Ici, rien de tout ça. Non seulement, les plans de paysage d'une lenteur et d'une laideur affligeantes nous plongent dans une torpeur végétative et ce, de façon précoce, mais en plus rien ne nous est raconté.

Il faut avoir une prétention démesurée pour s'imaginer pouvoir reprendre Les Métamorphoses, long poème épique latin d'Ovide, de l'an 1 - une œuvre de près de
12 000 vers écrite en hexamètres dactyliques - et la transposer à notre époque.

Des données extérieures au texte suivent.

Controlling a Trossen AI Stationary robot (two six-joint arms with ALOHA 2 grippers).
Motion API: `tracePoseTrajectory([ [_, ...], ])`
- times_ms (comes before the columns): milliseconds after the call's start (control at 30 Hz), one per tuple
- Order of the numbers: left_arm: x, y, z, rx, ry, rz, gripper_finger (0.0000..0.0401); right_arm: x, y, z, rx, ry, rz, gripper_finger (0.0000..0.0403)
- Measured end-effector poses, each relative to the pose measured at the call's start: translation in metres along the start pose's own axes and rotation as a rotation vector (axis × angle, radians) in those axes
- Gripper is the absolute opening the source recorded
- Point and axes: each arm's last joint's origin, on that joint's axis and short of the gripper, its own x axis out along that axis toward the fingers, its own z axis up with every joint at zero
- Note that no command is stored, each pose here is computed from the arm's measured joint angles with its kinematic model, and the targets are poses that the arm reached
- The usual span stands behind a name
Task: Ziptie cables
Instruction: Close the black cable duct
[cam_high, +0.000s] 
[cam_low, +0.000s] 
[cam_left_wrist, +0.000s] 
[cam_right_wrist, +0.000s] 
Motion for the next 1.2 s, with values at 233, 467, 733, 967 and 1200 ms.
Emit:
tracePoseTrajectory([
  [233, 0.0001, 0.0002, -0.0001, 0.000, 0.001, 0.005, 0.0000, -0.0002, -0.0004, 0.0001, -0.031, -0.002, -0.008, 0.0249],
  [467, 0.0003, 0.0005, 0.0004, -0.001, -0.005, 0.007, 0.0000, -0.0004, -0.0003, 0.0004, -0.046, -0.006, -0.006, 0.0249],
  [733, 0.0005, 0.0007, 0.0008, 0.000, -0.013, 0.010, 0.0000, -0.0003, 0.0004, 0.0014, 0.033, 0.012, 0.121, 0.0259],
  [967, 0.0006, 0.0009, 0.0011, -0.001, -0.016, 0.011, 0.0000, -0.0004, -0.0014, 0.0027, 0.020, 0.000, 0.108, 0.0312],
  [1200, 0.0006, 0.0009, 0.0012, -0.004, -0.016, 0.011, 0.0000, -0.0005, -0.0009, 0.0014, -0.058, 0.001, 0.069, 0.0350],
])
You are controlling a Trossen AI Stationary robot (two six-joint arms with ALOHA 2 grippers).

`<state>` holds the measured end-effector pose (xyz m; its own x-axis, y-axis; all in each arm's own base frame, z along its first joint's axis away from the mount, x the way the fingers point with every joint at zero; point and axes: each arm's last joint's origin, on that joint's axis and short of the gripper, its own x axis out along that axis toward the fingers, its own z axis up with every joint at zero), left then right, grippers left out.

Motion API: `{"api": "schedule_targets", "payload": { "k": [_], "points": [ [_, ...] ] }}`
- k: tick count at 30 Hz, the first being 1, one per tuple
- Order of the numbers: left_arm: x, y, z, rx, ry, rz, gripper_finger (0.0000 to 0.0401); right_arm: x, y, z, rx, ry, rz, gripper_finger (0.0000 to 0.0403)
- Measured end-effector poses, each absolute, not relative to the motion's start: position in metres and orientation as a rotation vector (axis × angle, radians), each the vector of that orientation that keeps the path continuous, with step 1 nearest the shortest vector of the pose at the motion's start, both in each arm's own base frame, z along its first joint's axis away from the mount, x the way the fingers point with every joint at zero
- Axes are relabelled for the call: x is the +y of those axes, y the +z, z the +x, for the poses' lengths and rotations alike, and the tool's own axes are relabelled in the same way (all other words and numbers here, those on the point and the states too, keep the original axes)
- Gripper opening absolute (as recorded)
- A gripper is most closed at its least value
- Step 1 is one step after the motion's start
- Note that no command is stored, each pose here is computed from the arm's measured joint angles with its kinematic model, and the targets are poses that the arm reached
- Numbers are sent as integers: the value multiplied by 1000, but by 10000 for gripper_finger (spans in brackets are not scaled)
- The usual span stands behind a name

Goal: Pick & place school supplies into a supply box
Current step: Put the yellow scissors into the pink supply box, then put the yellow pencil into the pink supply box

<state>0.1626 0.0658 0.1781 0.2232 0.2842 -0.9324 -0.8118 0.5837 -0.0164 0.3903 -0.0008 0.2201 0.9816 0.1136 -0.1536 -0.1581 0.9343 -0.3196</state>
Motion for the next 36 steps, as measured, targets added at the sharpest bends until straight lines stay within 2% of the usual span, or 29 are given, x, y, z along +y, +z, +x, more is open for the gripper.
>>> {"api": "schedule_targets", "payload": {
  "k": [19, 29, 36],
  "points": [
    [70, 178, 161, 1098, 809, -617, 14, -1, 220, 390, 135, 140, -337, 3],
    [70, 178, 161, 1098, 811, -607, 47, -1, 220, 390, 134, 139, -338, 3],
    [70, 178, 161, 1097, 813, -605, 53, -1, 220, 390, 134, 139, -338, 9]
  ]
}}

Attention, pas n'importe où, dans une banlieue du sud de la France des plus moche, où des adolescents, collégiens affreux et pas très propres, endossent le rôle de divinités de la mythologie grecque, pour la plupart très connues d'Œdipe, Tirésias, Argus, Philémon, Jupiter, Junon, etc.

Aucune direction d'acteurs évidemment. D'ailleurs, acteurs, ils ne le sont pas et, d'effort pour nous le faire croire, il n'y en a pas. Non seulement ces ados sont terriblement laids, mais en plus ils jouent extrêmement mal. En fait, ils ne jouent pas. Ils se laissent vaguement porter par le vent. Beurk.
Heureusement qu'ils se transforment parfois en génisse. Seule être vivant du film incarné et doté d'une lueur d'intelligence. Le plus du film réside donc là, dans ce choix très judicieux d'une génisse de toute beauté.


De quoi s'agit-il alors ? D'un cinéma français "jeune", "anti-bobo", qui veut encore sortir du cadre affreusement "dégueulasse" (on veut nous ancrer ça dans le crâne) de la fiction travaillée et sublimée du 7ème art qui nous faisait rêver ou du moins nous transportait quelque part.

Là, il n'y a pas de message. Il y a : des adolescents à poil durant presque deux heures, faisant l'amour un peu partout dès qu'ils le peuvent. Des corps sans grâce, des dieux et des déesses sans âmes, des interactions vaines et finalement complètement factices. Quant au langage... on est loin de la poésie. On l'aura compris très vite.

Pour nous parler de la banlieue encore, pour casser les barrières du genre et entre les genres toujours, pour éduquer la plèbe certainement, pour illustrer la mutation adolescente - ce passage difficile, ingrat où l'infant devient adulte et se pense à la fois et le plus laid et le plus fort. Des dieux et des déesses au rabais. Et au ras des pâquerettes, au plus près du bitume.


Encore pour ne rien nous dire. Et le dire très mal.

Il serait temps de mettre un terme à cette pauvreté pédante - tentative (impuissante) d'intellectualisation pour pallier le manque de créativité, et qui contrecarre systématiquement toute velléité d'imagination.